The amount of modern, sleek stadia across Germany is breathtaking. Many football clubs in the country play in some of the most innovative and imposing structures in the world. If one were to simply look at the Allianz Arena, or the Commerzbank-Arena or Westfalenstadion, one would easily understand why Germany is consistently viewed as one of the best places to host international tournaments and club competition finals. And there might not be a stadium that is more amazing in the country that can lay host to such events as described above than FC Schalke 04's Veltins-Arena, located in the Ruhr Valley city of Gelsenkirchen.
History: FC Schalke formed as a club by a group of high school students in a local Schalke pub, in the year 1904, as "Sportclub Westfalia 1904 Schalke" (hence, the "04" designation in their current official name). Although they successfully formed, they had trouble gaining admittance into the prominent football association in Germany at the time. In order to fulfill their ambitions, they merged with a gymnastic club "Turnverein 1877 Schalke." The two athletic clubs separated, then joined back up, before finally separating in 1924 with the football club officially taking on the name "FC Schalke 04" and switching their club colors to the blue and white that we all know well today. Four years after the club separated for good from the gymnastic club, they moved into the Glückauf-Kampfbahn, a multi-use stadium that was home to the club until August 1973. Unlike most stadiums that have been vacated by their clubs, the Glückauf-Kampfbahn is still standing and is currently being used by football club DJK Teutonia Schalke-Nord.

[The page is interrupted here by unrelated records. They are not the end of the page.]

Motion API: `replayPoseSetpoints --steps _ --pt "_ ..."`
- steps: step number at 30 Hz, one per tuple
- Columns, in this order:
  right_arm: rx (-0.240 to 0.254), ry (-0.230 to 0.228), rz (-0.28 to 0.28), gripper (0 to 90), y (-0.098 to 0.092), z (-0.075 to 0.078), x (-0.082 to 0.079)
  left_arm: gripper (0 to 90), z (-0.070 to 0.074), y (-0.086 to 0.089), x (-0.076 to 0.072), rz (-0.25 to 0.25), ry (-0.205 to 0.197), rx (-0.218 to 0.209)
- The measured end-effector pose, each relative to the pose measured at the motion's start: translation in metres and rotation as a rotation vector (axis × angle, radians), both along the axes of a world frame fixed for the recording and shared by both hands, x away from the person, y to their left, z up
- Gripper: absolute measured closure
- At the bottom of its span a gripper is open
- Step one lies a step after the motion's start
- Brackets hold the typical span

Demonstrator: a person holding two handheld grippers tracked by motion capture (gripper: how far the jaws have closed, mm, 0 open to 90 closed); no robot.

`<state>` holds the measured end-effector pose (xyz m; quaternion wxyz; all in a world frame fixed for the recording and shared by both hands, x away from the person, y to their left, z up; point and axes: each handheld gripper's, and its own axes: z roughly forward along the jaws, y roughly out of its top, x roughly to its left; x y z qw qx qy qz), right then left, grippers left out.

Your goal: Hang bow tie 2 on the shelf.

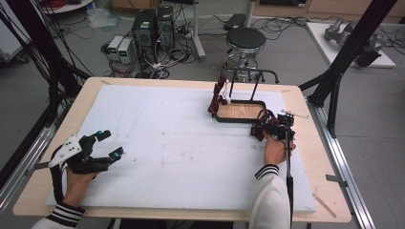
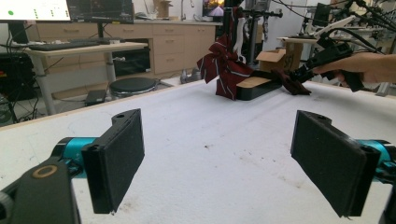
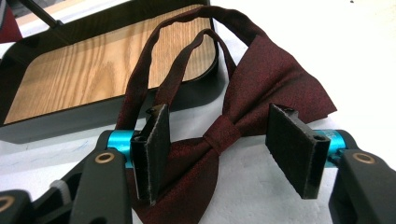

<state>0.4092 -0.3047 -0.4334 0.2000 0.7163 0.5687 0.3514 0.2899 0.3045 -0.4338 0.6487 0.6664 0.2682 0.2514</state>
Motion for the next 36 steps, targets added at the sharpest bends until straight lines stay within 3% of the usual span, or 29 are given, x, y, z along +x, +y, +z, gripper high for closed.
replayPoseSetpoints --steps 1,3,6,15,22,29,31,36 --pt "-0.006 0.003 0.001 39.4 0.0003 0.0003 0.0007 17.7 0.0000 0.0000 0.0000 0.000 0.000 0.000" --pt "0.031 0.027 -0.017 36.4 0.0013 0.0017 0.0036 17.8 0.0001 -0.0002 -0.0001 0.000 0.000 -0.002" --pt "0.072 0.020 -0.035 35.9 0.0019 0.0000 0.0052 17.8 0.0003 0.0002 -0.0005 0.002 -0.001 -0.004" --pt "0.013 0.047 -0.033 37.8 0.0073 -0.0029 0.0066 18.0 0.0003 -0.0001 -0.0003 -0.002 -0.003 -0.007" --pt "-0.011 0.061 -0.034 49.1 0.0077 -0.0039 0.0067 18.0 0.0004 0.0001 -0.0005 0.001 -0.002 -0.014" --pt "-0.046 0.078 -0.018 70.6 0.0075 -0.0035 0.0058 18.0 0.0006 0.0008 -0.0004 0.003 -0.006 -0.012" --pt "-0.026 0.086 -0.021 76.2 0.0061 -0.0033 0.0053 18.0 0.0005 0.0008 -0.0004 0.002 -0.005 -0.011" --pt "-0.029 0.091 -0.016 78.5 0.0056 -0.0020 0.0043 18.0 0.0005 0.0002 -0.0007 0.002 -0.002 -0.013"
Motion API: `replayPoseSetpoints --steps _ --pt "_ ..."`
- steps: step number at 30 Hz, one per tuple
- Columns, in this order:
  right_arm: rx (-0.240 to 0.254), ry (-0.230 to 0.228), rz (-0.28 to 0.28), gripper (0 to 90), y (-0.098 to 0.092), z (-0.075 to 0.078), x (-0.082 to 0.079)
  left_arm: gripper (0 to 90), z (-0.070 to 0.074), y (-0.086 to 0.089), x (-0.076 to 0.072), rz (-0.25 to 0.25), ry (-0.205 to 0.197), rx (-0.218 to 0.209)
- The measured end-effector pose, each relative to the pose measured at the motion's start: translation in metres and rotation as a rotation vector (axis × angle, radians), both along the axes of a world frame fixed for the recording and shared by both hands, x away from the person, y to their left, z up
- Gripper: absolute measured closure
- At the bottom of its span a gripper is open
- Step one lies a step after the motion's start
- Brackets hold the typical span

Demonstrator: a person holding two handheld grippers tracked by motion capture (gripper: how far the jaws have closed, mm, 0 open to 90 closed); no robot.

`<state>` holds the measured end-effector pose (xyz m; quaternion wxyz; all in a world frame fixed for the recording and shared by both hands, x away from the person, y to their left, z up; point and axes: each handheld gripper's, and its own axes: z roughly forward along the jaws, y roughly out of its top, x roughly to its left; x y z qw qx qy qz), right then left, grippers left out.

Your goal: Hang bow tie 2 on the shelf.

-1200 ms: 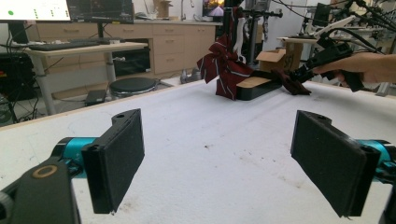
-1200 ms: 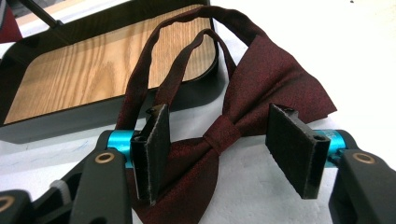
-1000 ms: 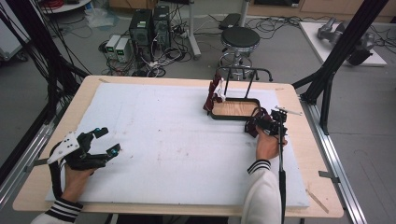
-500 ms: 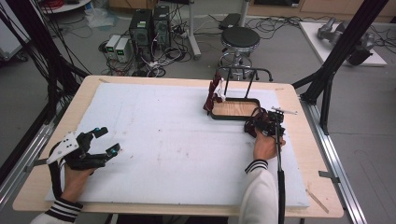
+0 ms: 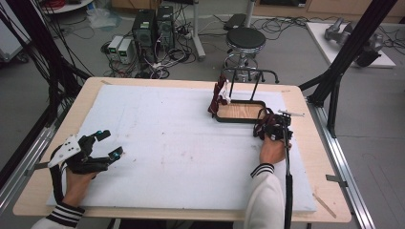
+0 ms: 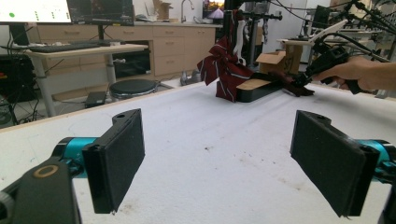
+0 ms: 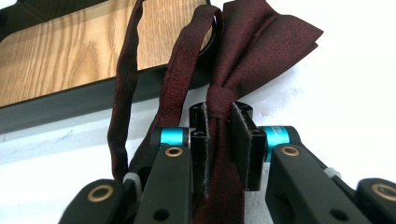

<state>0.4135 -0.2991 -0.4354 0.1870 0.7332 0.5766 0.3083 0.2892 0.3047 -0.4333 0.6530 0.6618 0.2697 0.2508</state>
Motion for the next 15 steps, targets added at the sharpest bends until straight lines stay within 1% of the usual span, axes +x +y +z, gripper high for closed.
replayPoseSetpoints --steps 4,6,8,11,15 --pt "-0.009 -0.003 0.009 78.6 -0.002 0.002 -0.002 18.0 0.000 0.000 0.000 0.000 -0.001 0.004" --pt "-0.020 -0.018 0.012 78.6 -0.002 0.004 -0.003 18.0 0.000 0.000 0.000 -0.001 0.000 0.004" --pt "-0.021 -0.029 0.009 78.7 -0.003 0.007 -0.005 18.0 0.000 0.000 0.000 -0.001 -0.001 0.006" --pt "-0.042 -0.062 0.026 78.7 -0.003 0.012 -0.008 18.0 0.000 0.000 0.000 -0.001 -0.001 0.007" --pt "-0.048 -0.099 0.039 78.7 -0.002 0.019 -0.013 18.0 0.000 -0.001 -0.001 -0.002 0.002 0.011"
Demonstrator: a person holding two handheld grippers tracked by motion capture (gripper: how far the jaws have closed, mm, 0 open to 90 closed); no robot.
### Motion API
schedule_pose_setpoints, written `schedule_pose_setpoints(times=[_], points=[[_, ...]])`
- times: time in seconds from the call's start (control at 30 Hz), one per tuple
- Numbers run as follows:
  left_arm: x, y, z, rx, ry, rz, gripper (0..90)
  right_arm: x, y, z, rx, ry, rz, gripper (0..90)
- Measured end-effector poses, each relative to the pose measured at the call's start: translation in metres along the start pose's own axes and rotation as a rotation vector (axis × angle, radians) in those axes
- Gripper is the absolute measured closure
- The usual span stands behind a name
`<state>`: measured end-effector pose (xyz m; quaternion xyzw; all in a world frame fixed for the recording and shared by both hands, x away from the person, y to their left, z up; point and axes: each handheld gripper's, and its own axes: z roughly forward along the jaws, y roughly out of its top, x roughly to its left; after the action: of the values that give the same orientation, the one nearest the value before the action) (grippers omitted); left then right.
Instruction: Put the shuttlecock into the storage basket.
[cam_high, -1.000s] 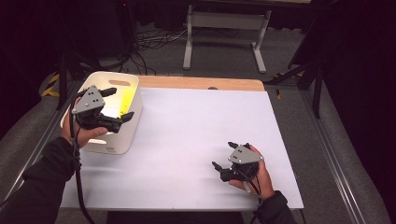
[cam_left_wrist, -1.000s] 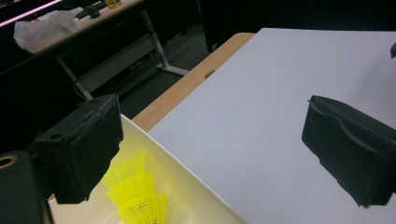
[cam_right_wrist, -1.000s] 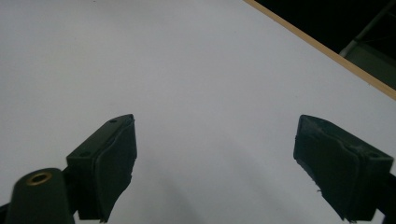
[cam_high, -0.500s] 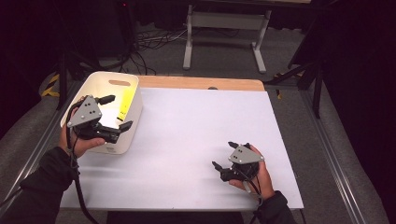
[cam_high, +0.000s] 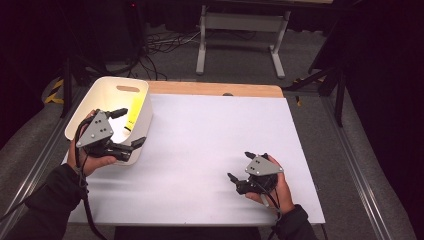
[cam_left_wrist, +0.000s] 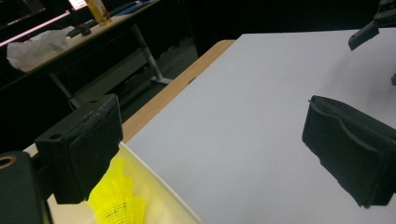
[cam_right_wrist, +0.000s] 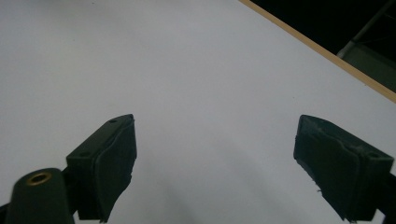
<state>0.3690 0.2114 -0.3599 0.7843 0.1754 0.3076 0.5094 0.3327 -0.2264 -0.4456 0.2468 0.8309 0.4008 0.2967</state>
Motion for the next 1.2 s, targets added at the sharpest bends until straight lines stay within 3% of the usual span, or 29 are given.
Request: schedule_pose_setpoints(times=[0.83, 1.2], points=[[-0.025, -0.006, 0.002, -0.040, -0.029, 0.031, 6.4, 0.002, 0.001, -0.001, -0.005, 0.001, -0.005, 14.0], [-0.036, -0.014, 0.004, -0.043, -0.046, 0.027, 6.5, 0.004, 0.003, -0.003, -0.014, -0.008, -0.011, 13.6]])
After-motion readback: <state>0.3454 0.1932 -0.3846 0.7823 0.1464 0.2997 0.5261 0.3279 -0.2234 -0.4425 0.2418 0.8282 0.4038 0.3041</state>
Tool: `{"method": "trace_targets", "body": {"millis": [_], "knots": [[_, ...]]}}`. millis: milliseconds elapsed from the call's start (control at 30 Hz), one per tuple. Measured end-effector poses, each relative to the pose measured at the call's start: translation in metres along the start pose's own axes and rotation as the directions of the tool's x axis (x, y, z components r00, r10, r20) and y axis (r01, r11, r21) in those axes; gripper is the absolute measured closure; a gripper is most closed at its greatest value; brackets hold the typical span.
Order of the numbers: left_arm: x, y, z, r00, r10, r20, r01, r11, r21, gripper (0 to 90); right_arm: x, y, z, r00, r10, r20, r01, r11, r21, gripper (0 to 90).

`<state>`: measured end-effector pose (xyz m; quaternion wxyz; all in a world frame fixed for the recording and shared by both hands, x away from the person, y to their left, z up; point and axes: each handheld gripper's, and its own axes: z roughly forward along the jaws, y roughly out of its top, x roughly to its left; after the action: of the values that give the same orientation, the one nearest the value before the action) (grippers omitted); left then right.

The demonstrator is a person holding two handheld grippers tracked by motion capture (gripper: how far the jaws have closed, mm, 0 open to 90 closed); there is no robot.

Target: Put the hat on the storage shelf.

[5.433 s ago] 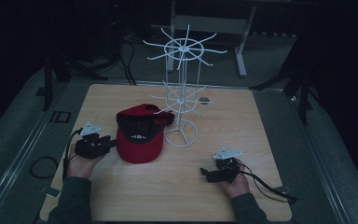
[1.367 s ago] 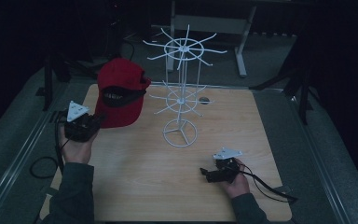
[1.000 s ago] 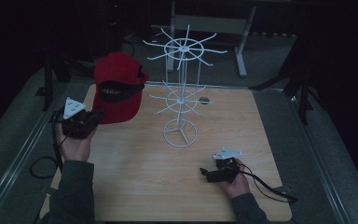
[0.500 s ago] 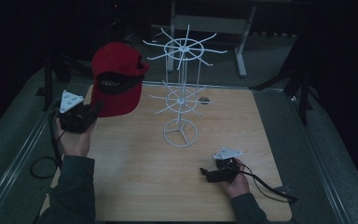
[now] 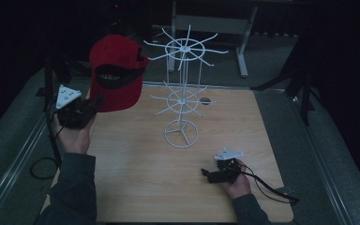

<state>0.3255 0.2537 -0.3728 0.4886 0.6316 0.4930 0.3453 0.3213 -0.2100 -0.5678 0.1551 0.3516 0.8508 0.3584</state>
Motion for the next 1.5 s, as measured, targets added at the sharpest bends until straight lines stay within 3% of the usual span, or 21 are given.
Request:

The club moved into Parkstadion, which more than doubled their capacity from Glückauf-Kampfbahn, at the beginning of the 1973-74 season. But it wasn't long, in stadium years, before plans were hatched by the club to move out of Parkstadion, as it was considered outdated by current standards, but also because there was the possibility that Germany was going to win the rights to host the 2006 World Cup and club and city officials didn't want to miss the windfall that comes with being a host in such an event. In 1997, club officials officially announced the project to build a modern stadium just to the immediate south of Parkstadion, capable of hosting some of the biggest events in the country and world.
Current: A UEFA five-star stadium with a league capacity of 61,673 (54,142 for European and international matches; like most stadiums in Germany, there are still standing room terraces in one end, and this area can be converted to seats if the occasion arises), the list of features on the Veltins-Arena is extensive.
First, let's start with the stadium's pitch that sits on a concrete-and-slag plate and slides in and out of the arena, which allows the stadium to host events of all kind, and was the inspiration for the same sort of design at the University of Phoenix Stadium in Glendale, Arizona...
...to a retractable, steel-framed roof covered with a state-of-the-art membrane fabric that opens from the middle and out towards the ends of the stadium in less than 30 minutes...
...to a four-sided video board, each holding a screen that is 377 squared feet in size, with a resolution that is equal to an LED screen that hangs directly from the center of the roof and can be seen from every seat in the stadium. Of course, just mentioning the unique video board alone would be a disservice to the rest of the 367 TV screens across the stadium. It goes without saying that one can simply not miss a moment of the action, no matter where they're at in the stadium.
There are many other features of the stadium, however I'll cap it at these in order to keep this article from expanding even more.
The Veltins-Nordkurve: This picture of the standing-only terrace pretty much sums up their level of support:
Getting there: It's quite simple for one to drive to Veltins-Arena. The arena complex has 20 car parks totaling 14,500 spots. The arena is conveniently located off the A2 motorway (which later merges into the A3) that services the entire North Rhine Westphalia region and neighboring cities Dortmund, Dusseldorf, Cologne and Leverkusen.